### What to work on
Reproduce the listing exactly, so that no line differs from the original.
Start of Data
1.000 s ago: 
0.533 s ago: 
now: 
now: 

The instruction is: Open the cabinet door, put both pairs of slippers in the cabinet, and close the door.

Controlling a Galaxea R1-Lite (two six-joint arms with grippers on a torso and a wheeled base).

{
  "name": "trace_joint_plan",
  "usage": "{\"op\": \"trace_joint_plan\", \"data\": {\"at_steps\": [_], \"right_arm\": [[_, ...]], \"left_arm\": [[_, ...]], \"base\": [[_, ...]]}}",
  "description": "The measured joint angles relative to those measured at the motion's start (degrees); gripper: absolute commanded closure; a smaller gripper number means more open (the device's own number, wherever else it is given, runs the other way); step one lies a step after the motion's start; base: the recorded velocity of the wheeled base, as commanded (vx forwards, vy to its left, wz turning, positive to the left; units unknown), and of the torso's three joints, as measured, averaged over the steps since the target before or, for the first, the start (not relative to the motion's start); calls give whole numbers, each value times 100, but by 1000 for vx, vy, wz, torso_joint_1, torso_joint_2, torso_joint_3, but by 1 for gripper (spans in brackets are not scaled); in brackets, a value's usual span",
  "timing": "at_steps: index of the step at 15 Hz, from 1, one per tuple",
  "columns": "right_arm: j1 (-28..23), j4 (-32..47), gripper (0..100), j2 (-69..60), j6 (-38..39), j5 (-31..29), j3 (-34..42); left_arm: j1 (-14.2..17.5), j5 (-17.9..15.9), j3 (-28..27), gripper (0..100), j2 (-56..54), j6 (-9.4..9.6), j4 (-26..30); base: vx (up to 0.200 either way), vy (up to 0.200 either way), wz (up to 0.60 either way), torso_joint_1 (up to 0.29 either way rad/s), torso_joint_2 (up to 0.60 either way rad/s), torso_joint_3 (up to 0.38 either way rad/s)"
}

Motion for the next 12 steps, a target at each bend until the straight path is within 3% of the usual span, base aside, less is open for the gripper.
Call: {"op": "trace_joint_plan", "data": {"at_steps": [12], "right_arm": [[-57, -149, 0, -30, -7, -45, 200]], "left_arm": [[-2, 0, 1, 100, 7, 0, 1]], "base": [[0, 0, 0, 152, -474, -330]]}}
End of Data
### Result
1.000 s ago: 
0.533 s ago: 
now: 
now: 

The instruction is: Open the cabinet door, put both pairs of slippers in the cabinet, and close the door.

Controlling a Galaxea R1-Lite (two six-joint arms with grippers on a torso and a wheeled base).

{
  "name": "trace_joint_plan",
  "usage": "{\"op\": \"trace_joint_plan\", \"data\": {\"at_steps\": [_], \"right_arm\": [[_, ...]], \"left_arm\": [[_, ...]], \"base\": [[_, ...]]}}",
  "description": "The measured joint angles relative to those measured at the motion's start (degrees); gripper: absolute commanded closure; a smaller gripper number means more open (the device's own number, wherever else it is given, runs the other way); step one lies a step after the motion's start; base: the recorded velocity of the wheeled base, as commanded (vx forwards, vy to its left, wz turning, positive to the left; units unknown), and of the torso's three joints, as measured, averaged over the steps since the target before or, for the first, the start (not relative to the motion's start); calls give whole numbers, each value times 100, but by 1000 for vx, vy, wz, torso_joint_1, torso_joint_2, torso_joint_3, but by 1 for gripper (spans in brackets are not scaled); in brackets, a value's usual span",
  "timing": "at_steps: index of the step at 15 Hz, from 1, one per tuple",
  "columns": "right_arm: j1 (-28..23), j4 (-32..47), gripper (0..100), j2 (-69..60), j6 (-38..39), j5 (-31..29), j3 (-34..42); left_arm: j1 (-14.2..17.5), j5 (-17.9..15.9), j3 (-28..27), gripper (0..100), j2 (-56..54), j6 (-9.4..9.6), j4 (-26..30); base: vx (up to 0.200 either way), vy (up to 0.200 either way), wz (up to 0.60 either way), torso_joint_1 (up to 0.29 either way rad/s), torso_joint_2 (up to 0.60 either way rad/s), torso_joint_3 (up to 0.38 either way rad/s)"
}

Motion for the next 12 steps, a target at each bend until the straight path is within 3% of the usual span, base aside, less is open for the gripper.
Call: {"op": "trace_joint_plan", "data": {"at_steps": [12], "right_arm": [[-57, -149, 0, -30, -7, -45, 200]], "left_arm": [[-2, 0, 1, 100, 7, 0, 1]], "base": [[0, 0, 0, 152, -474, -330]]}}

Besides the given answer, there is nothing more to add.